The daughter watched them from the entrance to the Magister’s small workroom. Here, he kept only a small central desk and chair.

“I have four daughters and three sons. My sons and two of my daughters are in training around Zonama. They are concerned with defense. Who better to help us than Jedi?”

The Magister was a small man, wiry in build, with a long, narrow face and large eyes as black as those of his daughter. His hair, however, was of a pale shade of gray-blue more typical of a Ferroan. He did not wear Sekotan garments, just a simple pair of pants woven from plain beige Republic broadcloth and a loose-knit white shirt.

He had met them in the hall of the uppermost of three levels in this branch of the palace. The interiors of the three rooms they had seen thus far were plain to the point of austerity, though the furniture was well designed and comfortable, apparently made off Zonama. Obi-Wan was not familiar with Ferroan styles, but he judged that all the furniture here was from the Magister’s birth world and had been carried here by the original settlers.

“My assistants at Middle Distance tell me you paid in aurodiums,” the Magister said. “That was a tip-off. And then … your experience with the seed-partners confirmed my suspicions.”
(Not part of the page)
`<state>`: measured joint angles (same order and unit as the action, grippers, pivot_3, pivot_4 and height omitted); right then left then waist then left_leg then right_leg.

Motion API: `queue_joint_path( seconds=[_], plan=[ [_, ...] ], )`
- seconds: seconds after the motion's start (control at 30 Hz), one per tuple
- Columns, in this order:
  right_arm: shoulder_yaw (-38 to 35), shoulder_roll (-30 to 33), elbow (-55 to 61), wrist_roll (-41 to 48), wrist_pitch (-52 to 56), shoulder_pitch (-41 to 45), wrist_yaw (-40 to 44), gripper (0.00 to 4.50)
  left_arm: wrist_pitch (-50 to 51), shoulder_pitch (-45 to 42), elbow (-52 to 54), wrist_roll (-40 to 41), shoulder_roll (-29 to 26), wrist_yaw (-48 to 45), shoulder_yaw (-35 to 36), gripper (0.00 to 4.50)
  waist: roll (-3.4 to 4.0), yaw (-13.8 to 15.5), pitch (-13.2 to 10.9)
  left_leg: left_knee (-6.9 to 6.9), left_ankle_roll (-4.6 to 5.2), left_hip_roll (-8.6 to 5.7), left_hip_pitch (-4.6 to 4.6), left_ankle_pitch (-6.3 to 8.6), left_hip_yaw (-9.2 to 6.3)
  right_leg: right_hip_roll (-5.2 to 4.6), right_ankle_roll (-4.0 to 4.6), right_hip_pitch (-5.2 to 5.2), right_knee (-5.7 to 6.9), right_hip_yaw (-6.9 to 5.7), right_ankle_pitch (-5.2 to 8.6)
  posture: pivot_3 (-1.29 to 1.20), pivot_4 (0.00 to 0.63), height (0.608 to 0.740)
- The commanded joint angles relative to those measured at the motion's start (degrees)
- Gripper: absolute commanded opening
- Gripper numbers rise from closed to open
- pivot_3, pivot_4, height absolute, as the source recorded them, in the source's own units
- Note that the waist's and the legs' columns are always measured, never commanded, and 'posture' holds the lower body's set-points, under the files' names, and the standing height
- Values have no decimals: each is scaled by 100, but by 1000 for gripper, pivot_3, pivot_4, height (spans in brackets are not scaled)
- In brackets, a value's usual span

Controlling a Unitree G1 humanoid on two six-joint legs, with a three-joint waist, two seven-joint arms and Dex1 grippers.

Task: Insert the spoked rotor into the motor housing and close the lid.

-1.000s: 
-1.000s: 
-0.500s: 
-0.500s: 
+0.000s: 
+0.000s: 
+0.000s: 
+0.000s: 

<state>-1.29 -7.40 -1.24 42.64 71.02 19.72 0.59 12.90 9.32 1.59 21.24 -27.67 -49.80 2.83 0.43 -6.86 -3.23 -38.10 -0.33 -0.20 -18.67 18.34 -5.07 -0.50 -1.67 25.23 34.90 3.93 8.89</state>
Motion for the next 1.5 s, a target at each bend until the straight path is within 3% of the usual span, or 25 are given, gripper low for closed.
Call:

The last of the sunset glanced from golden clouds down into the room through a spherical skylight, shading golden-orange the top of the desk and a pile of extracts and readers.

The room smelled of ashes, and also of the eternal sulfide of the springs.

“We did not intend deception,” Obi-Wan said.

“You did not announce yourselves as Jedi,” the Magister said. His fingers moved restlessly, rubbing against each other. “Well, there was never a need for deceit. I have nothing against the Jedi. In fact, I owe them a great deal. I have nothing against the Republic they serve, and
I have nothing to hide … except an entire planet. My home.” He chuckled. “That’s all I’m protecting.”